Please restate each entry that follows word for word.
(Input records begins)
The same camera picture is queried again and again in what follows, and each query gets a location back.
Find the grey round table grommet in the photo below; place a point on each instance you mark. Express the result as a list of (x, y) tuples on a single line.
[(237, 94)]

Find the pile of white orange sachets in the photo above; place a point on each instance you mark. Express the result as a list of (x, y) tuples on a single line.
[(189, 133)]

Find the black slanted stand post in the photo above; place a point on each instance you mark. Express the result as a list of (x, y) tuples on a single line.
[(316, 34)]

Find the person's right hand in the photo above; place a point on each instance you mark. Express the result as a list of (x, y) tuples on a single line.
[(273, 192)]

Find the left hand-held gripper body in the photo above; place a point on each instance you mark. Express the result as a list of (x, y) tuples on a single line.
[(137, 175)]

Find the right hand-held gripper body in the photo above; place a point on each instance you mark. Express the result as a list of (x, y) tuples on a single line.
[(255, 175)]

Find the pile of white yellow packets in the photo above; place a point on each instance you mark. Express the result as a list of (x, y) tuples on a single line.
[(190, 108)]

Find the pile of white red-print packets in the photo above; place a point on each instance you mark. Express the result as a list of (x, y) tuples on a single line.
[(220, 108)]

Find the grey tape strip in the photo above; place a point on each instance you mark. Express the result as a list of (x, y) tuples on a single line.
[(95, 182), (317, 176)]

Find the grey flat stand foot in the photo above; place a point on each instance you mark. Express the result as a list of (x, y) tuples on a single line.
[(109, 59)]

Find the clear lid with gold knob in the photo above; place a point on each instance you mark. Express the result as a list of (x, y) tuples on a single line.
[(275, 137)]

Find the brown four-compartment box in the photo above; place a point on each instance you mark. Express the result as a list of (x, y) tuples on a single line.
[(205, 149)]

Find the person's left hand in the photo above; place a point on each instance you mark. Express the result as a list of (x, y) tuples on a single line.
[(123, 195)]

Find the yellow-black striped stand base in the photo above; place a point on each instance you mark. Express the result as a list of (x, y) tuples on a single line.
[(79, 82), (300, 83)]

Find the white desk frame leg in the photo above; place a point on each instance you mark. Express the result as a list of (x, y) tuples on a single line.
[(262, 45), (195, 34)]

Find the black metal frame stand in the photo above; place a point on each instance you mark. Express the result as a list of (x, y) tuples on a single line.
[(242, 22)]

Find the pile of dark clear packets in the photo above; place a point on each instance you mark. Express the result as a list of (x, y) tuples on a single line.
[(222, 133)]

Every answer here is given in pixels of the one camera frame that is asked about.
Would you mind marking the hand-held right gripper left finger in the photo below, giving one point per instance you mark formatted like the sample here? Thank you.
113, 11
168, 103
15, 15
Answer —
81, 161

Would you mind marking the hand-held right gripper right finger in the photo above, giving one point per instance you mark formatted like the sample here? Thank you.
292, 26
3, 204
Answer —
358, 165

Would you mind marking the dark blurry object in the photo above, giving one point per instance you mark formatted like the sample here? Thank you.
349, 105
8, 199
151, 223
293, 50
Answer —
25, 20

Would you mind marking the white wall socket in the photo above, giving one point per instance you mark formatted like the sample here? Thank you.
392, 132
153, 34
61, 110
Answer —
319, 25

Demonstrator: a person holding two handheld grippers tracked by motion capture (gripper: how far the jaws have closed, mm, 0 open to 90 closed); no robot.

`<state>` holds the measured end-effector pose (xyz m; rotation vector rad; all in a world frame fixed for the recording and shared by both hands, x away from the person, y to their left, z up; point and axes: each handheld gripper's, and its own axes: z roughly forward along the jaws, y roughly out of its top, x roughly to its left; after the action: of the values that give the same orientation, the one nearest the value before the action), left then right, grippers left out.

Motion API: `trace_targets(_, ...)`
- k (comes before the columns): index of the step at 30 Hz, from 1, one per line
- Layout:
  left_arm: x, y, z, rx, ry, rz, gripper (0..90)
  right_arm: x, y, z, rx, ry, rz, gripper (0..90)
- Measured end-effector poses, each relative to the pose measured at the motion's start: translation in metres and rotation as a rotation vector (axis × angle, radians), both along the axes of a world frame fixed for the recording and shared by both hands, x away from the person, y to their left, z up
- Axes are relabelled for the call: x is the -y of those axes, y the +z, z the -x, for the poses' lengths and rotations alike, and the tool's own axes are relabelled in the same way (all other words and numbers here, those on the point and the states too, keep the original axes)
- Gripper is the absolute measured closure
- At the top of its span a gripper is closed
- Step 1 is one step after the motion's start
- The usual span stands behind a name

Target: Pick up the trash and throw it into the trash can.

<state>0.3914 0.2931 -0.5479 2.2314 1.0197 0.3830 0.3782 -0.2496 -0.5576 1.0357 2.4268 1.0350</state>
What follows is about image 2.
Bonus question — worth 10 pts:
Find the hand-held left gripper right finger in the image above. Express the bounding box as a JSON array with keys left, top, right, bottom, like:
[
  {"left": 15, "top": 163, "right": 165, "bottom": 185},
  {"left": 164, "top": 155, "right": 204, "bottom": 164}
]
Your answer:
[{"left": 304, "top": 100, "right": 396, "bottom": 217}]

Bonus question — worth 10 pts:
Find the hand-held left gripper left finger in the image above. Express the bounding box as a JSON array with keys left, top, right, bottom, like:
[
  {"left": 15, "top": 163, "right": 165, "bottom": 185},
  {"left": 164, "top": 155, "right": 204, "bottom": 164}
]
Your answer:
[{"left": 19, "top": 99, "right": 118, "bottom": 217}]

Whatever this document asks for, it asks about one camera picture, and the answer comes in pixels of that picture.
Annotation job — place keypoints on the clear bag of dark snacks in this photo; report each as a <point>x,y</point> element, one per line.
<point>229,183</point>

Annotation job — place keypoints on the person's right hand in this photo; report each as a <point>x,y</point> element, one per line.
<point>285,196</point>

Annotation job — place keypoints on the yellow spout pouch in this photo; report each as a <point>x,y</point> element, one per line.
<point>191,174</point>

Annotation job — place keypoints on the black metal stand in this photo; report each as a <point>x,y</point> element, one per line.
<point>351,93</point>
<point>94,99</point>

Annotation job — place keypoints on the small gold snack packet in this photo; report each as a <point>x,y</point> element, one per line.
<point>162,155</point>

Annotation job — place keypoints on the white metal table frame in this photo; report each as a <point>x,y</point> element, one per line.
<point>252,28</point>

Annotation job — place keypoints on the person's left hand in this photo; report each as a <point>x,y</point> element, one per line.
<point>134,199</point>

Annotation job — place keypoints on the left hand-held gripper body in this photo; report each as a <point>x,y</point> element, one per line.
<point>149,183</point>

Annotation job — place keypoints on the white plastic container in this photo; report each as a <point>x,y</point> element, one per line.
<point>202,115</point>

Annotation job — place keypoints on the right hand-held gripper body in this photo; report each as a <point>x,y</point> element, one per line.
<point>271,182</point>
(Input records ends)
Response box:
The same camera picture is queried again and again in what follows, and each query gets a location back.
Find the grey round table grommet in the photo below; place a point on each instance you mark. Express the result as a list of (x, y) tuples on a single line.
[(237, 94)]

Find the pile of white orange sachets in the photo above; place a point on each instance you mark. Express the result as a list of (x, y) tuples on a single line.
[(189, 133)]

Find the black slanted stand post in the photo above; place a point on each instance you mark. Express the result as a list of (x, y) tuples on a single line.
[(316, 34)]

Find the person's right hand in the photo above; place a point on each instance you mark. Express the result as a list of (x, y) tuples on a single line.
[(273, 192)]

Find the left hand-held gripper body in the photo above; place a point on each instance you mark. Express the result as a list of (x, y) tuples on a single line.
[(137, 175)]

Find the right hand-held gripper body in the photo above; place a point on each instance you mark. Express the result as a list of (x, y) tuples on a single line.
[(255, 175)]

Find the pile of white yellow packets in the photo above; place a point on each instance you mark. Express the result as a list of (x, y) tuples on a single line.
[(190, 108)]

Find the pile of white red-print packets in the photo above; place a point on each instance you mark. Express the result as a list of (x, y) tuples on a single line.
[(220, 108)]

Find the grey tape strip in the photo above; place a point on each instance you mark. Express the result as a list of (x, y) tuples on a single line.
[(95, 182), (317, 176)]

Find the grey flat stand foot in the photo above; place a point on each instance you mark. Express the result as a list of (x, y) tuples on a single line.
[(109, 59)]

Find the clear lid with gold knob in the photo above; place a point on each instance you mark. Express the result as a list of (x, y) tuples on a single line.
[(275, 137)]

Find the brown four-compartment box in the photo above; place a point on each instance you mark. Express the result as a list of (x, y) tuples on a single line.
[(205, 149)]

Find the person's left hand in the photo above; place a point on each instance you mark. Express the result as a list of (x, y) tuples on a single line.
[(123, 195)]

Find the yellow-black striped stand base in the photo above; place a point on each instance you mark. Express the result as a list of (x, y) tuples on a single line.
[(79, 82), (300, 83)]

Find the white desk frame leg in the photo above; place a point on each instance you mark. Express the result as a list of (x, y) tuples on a single line.
[(262, 45), (195, 34)]

Find the black metal frame stand in the photo above; place a point on each instance you mark. Express the result as a list of (x, y) tuples on a single line.
[(242, 22)]

Find the pile of dark clear packets in the photo above; place a point on each instance you mark. Express the result as a list of (x, y) tuples on a single line.
[(222, 133)]

Every answer here is given in pixels of the one camera frame that is asked about.
Would you mind marking the hand-held right gripper left finger in the photo below, giving one point per instance you mark formatted like the sample here? Thank you.
113, 11
168, 103
15, 15
Answer —
81, 161

Would you mind marking the hand-held right gripper right finger in the photo above, giving one point per instance you mark formatted like the sample here? Thank you.
292, 26
3, 204
Answer —
358, 165

Would you mind marking the dark blurry object in the photo above, giving one point per instance you mark formatted like the sample here? Thank you.
349, 105
8, 199
151, 223
293, 50
Answer —
25, 20

Would you mind marking the white wall socket in the photo above, giving one point per instance you mark formatted like the sample here? Thank you.
392, 132
153, 34
61, 110
Answer —
319, 25

Demonstrator: a person holding two handheld grippers tracked by motion capture (gripper: how far the jaws have closed, mm, 0 open to 90 closed); no robot.

`<state>` holds the measured end-effector pose (xyz m; rotation vector rad; all in a world frame fixed for the recording and shared by both hands, x away from the person, y to their left, z up; point and axes: each handheld gripper's, and its own axes: z roughly forward along the jaws, y roughly out of its top, x roughly to its left; after the action: of the values that give the same orientation, the one nearest the value before the action), left then right, grippers left out.

Motion API: `trace_targets(_, ...)`
- k (comes before the columns): index of the step at 30 Hz, from 1, one per line
- Layout:
  left_arm: x, y, z, rx, ry, rz, gripper (0..90)
  right_arm: x, y, z, rx, ry, rz, gripper (0..90)
- Measured end-effector poses, each relative to the pose measured at the motion's start: translation in metres and rotation as a rotation vector (axis × angle, radians), both along the axes of a world frame fixed for the recording and shared by both hands, x away from the person, y to their left, z up
- Axes are relabelled for the call: x is the -y of those axes, y the +z, z the -x, for the poses' lengths and rotations alike, and the tool's own axes are relabelled in the same way (all other words and numbers here, those on the point and the states too, keep the original axes)
- Gripper is the absolute measured closure
- At the top of its span a gripper is closed
- Step 1 is one step after the motion's start
- The usual span stands behind a name

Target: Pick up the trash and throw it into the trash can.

<state>0.3914 0.2931 -0.5479 2.2314 1.0197 0.3830 0.3782 -0.2496 -0.5576 1.0357 2.4268 1.0350</state>
What follows is about image 2.
Bonus question — worth 10 pts:
Find the hand-held left gripper right finger in the image above. Express the bounding box as a JSON array with keys left, top, right, bottom, like:
[
  {"left": 15, "top": 163, "right": 165, "bottom": 185},
  {"left": 164, "top": 155, "right": 204, "bottom": 164}
]
Your answer:
[{"left": 304, "top": 100, "right": 396, "bottom": 217}]

Bonus question — worth 10 pts:
Find the hand-held left gripper left finger in the image above. Express the bounding box as a JSON array with keys left, top, right, bottom, like:
[
  {"left": 15, "top": 163, "right": 165, "bottom": 185},
  {"left": 164, "top": 155, "right": 204, "bottom": 164}
]
Your answer:
[{"left": 19, "top": 99, "right": 118, "bottom": 217}]

Whatever this document asks for, it asks about one camera picture, and the answer comes in pixels of that picture.
Annotation job — place keypoints on the clear bag of dark snacks in this photo; report each as a <point>x,y</point> element, one per line.
<point>229,183</point>

Annotation job — place keypoints on the person's right hand in this photo; report each as a <point>x,y</point> element, one per line.
<point>285,196</point>

Annotation job — place keypoints on the yellow spout pouch in this photo; report each as a <point>x,y</point> element, one per line.
<point>191,174</point>

Annotation job — place keypoints on the black metal stand in this photo; report each as a <point>x,y</point> element, one per line.
<point>351,93</point>
<point>94,99</point>

Annotation job — place keypoints on the small gold snack packet in this photo; report each as a <point>x,y</point> element, one per line.
<point>162,155</point>

Annotation job — place keypoints on the white metal table frame in this photo; report each as a <point>x,y</point> element, one per line.
<point>252,28</point>

Annotation job — place keypoints on the person's left hand in this photo; report each as a <point>x,y</point> element, one per line.
<point>134,199</point>

Annotation job — place keypoints on the left hand-held gripper body in this photo; report each as a <point>x,y</point> element, one per line.
<point>149,183</point>

Annotation job — place keypoints on the white plastic container in this photo; report each as a <point>x,y</point> element, one per line.
<point>202,115</point>

Annotation job — place keypoints on the right hand-held gripper body in this photo; report each as a <point>x,y</point> element, one per line.
<point>271,182</point>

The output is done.